Data entries:

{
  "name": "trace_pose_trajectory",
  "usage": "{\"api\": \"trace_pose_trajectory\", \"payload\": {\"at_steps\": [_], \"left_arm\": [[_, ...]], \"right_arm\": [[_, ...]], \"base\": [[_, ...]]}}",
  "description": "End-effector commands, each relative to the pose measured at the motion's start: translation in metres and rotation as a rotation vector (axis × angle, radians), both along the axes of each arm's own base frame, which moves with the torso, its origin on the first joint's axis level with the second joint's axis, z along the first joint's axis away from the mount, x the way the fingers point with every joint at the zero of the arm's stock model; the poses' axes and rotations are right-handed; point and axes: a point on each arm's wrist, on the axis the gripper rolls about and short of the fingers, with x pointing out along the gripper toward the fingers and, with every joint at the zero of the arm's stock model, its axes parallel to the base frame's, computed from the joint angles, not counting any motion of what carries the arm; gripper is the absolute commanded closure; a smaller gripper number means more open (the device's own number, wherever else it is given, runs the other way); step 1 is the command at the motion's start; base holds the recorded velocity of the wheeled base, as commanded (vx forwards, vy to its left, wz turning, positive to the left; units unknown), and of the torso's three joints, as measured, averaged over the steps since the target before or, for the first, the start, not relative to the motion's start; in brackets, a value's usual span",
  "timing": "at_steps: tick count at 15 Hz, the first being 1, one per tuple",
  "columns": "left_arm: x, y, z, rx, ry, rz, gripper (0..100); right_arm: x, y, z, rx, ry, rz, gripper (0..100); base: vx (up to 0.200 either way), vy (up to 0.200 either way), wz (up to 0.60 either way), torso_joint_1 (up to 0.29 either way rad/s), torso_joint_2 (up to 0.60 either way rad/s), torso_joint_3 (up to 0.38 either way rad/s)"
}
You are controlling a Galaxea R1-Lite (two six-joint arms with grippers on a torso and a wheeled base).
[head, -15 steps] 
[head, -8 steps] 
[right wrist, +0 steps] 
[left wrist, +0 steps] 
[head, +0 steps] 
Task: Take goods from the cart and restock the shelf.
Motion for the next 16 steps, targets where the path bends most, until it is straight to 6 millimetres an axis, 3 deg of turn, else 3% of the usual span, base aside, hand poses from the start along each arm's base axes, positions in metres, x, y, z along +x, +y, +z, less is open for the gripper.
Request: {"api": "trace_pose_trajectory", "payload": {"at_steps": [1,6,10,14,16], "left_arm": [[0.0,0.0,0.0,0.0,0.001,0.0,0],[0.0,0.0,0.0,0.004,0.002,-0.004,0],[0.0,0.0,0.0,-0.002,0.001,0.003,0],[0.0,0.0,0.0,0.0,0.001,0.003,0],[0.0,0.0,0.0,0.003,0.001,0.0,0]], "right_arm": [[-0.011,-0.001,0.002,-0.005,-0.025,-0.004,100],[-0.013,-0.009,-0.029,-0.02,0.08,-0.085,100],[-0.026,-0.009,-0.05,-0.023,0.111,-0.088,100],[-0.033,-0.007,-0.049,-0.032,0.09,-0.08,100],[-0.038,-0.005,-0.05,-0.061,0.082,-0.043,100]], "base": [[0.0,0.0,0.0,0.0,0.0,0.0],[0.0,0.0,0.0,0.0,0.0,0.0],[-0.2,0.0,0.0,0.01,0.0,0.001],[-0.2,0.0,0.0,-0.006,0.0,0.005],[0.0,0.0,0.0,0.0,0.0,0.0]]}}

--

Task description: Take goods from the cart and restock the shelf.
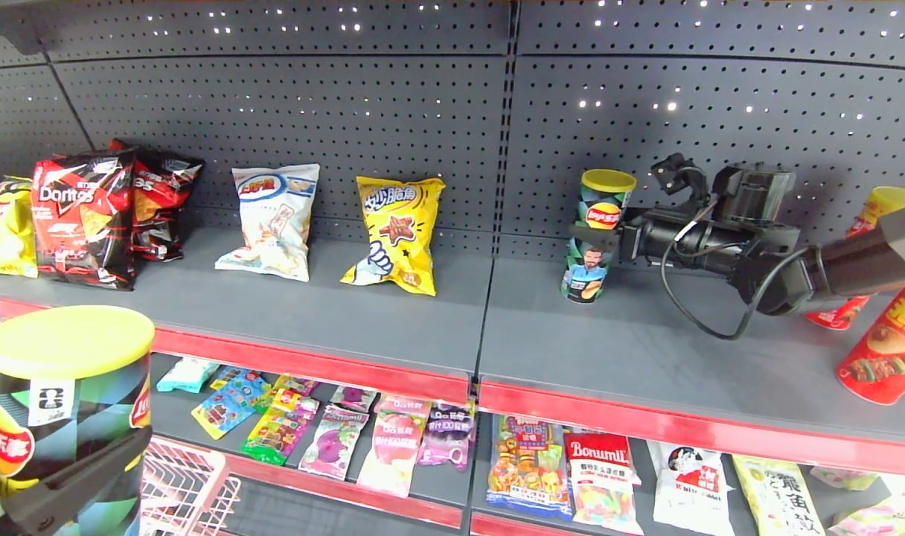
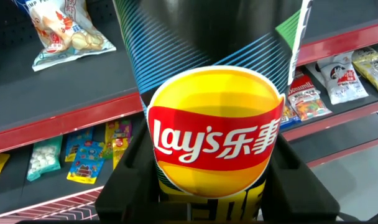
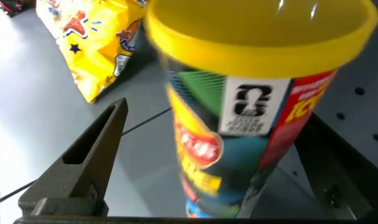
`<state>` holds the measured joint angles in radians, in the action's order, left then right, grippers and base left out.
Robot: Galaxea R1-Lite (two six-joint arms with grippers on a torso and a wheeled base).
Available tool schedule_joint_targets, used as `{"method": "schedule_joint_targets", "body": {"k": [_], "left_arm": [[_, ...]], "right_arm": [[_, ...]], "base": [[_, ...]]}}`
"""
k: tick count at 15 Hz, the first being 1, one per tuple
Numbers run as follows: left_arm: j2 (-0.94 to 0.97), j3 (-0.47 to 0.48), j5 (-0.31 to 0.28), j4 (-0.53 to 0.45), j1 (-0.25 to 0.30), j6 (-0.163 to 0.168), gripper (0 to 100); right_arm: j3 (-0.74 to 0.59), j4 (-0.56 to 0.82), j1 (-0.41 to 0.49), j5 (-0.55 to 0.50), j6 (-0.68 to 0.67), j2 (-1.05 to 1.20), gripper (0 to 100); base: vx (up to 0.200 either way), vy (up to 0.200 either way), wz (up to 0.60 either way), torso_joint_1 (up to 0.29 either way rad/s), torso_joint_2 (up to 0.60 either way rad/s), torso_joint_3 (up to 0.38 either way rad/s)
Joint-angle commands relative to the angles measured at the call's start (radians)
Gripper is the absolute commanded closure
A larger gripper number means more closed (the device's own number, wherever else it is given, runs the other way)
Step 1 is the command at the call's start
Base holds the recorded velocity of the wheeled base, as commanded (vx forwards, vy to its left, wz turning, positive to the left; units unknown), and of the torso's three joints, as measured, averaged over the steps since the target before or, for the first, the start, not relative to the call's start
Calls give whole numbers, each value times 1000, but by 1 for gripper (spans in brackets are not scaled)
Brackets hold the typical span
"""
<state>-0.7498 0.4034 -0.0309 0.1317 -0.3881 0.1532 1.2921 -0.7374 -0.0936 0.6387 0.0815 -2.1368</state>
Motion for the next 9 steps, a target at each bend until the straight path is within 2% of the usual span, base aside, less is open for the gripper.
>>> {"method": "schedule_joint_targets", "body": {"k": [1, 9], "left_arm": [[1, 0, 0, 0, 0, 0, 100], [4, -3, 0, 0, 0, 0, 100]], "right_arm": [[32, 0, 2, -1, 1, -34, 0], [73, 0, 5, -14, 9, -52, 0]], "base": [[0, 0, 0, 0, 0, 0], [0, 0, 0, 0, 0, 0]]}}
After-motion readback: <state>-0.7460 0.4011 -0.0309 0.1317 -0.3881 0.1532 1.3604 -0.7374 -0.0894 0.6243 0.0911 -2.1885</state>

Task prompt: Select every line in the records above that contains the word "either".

Answer:
  "columns": "left_arm: x, y, z, rx, ry, rz, gripper (0..100); right_arm: x, y, z, rx, ry, rz, gripper (0..100); base: vx (up to 0.200 either way), vy (up to 0.200 either way), wz (up to 0.60 either way), torso_joint_1 (up to 0.29 either way rad/s), torso_joint_2 (up to 0.60 either way rad/s), torso_joint_3 (up to 0.38 either way rad/s)"
Numbers run as follows: left_arm: j2 (-0.94 to 0.97), j3 (-0.47 to 0.48), j5 (-0.31 to 0.28), j4 (-0.53 to 0.45), j1 (-0.25 to 0.30), j6 (-0.163 to 0.168), gripper (0 to 100); right_arm: j3 (-0.74 to 0.59), j4 (-0.56 to 0.82), j1 (-0.41 to 0.49), j5 (-0.55 to 0.50), j6 (-0.68 to 0.67), j2 (-1.05 to 1.20), gripper (0 to 100); base: vx (up to 0.200 either way), vy (up to 0.200 either way), wz (up to 0.60 either way), torso_joint_1 (up to 0.29 either way rad/s), torso_joint_2 (up to 0.60 either way rad/s), torso_joint_3 (up to 0.38 either way rad/s)

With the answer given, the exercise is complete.